**Task to carry out**
Copy, in full, each line of the material that holds the word "another".

======== Excerpted records ========

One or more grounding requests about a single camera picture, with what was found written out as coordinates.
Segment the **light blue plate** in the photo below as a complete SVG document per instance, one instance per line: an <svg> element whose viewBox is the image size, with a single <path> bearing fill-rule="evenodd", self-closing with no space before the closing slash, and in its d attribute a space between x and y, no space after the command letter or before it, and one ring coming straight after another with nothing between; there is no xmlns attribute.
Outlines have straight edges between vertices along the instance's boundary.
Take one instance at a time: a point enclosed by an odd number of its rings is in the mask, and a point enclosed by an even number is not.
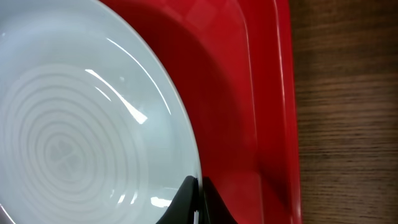
<svg viewBox="0 0 398 224"><path fill-rule="evenodd" d="M1 2L2 223L157 223L189 175L187 112L119 14Z"/></svg>

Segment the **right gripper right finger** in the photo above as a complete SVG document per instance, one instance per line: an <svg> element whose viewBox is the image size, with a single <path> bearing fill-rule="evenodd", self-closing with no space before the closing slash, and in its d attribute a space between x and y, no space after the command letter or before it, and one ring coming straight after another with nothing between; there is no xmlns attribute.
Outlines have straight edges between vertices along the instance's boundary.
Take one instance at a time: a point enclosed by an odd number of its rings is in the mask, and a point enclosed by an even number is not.
<svg viewBox="0 0 398 224"><path fill-rule="evenodd" d="M199 224L237 224L209 177L202 178Z"/></svg>

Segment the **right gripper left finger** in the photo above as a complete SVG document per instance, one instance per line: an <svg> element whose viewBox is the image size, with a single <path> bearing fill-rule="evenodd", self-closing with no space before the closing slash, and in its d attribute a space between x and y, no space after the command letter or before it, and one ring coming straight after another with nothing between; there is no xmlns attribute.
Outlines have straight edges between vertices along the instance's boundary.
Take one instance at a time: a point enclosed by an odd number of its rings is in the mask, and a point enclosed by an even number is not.
<svg viewBox="0 0 398 224"><path fill-rule="evenodd" d="M156 224L194 224L198 198L198 179L186 176L168 209Z"/></svg>

========

**Your solution**
Segment the **light blue plate** in the photo below as a complete SVG document per instance, one instance per line: an <svg> element whose viewBox is the image size, with a single <path> bearing fill-rule="evenodd", self-closing with no space before the closing slash, and in its d attribute a space between x and y, no space after the command letter or before it, and one ring coming straight after another with nothing between; there is no xmlns attribute.
Segment the **right gripper right finger** in the photo above as a complete SVG document per instance, one instance per line: an <svg> element whose viewBox is the image size, with a single <path> bearing fill-rule="evenodd", self-closing with no space before the closing slash, and in its d attribute a space between x and y, no space after the command letter or before it, and one ring coming straight after another with nothing between; there is no xmlns attribute.
Segment the **right gripper left finger** in the photo above as a complete SVG document per instance, one instance per line: an <svg> element whose viewBox is the image size, with a single <path> bearing fill-rule="evenodd", self-closing with no space before the closing slash, and in its d attribute a space between x and y, no space after the command letter or before it, and one ring coming straight after another with nothing between; there is no xmlns attribute.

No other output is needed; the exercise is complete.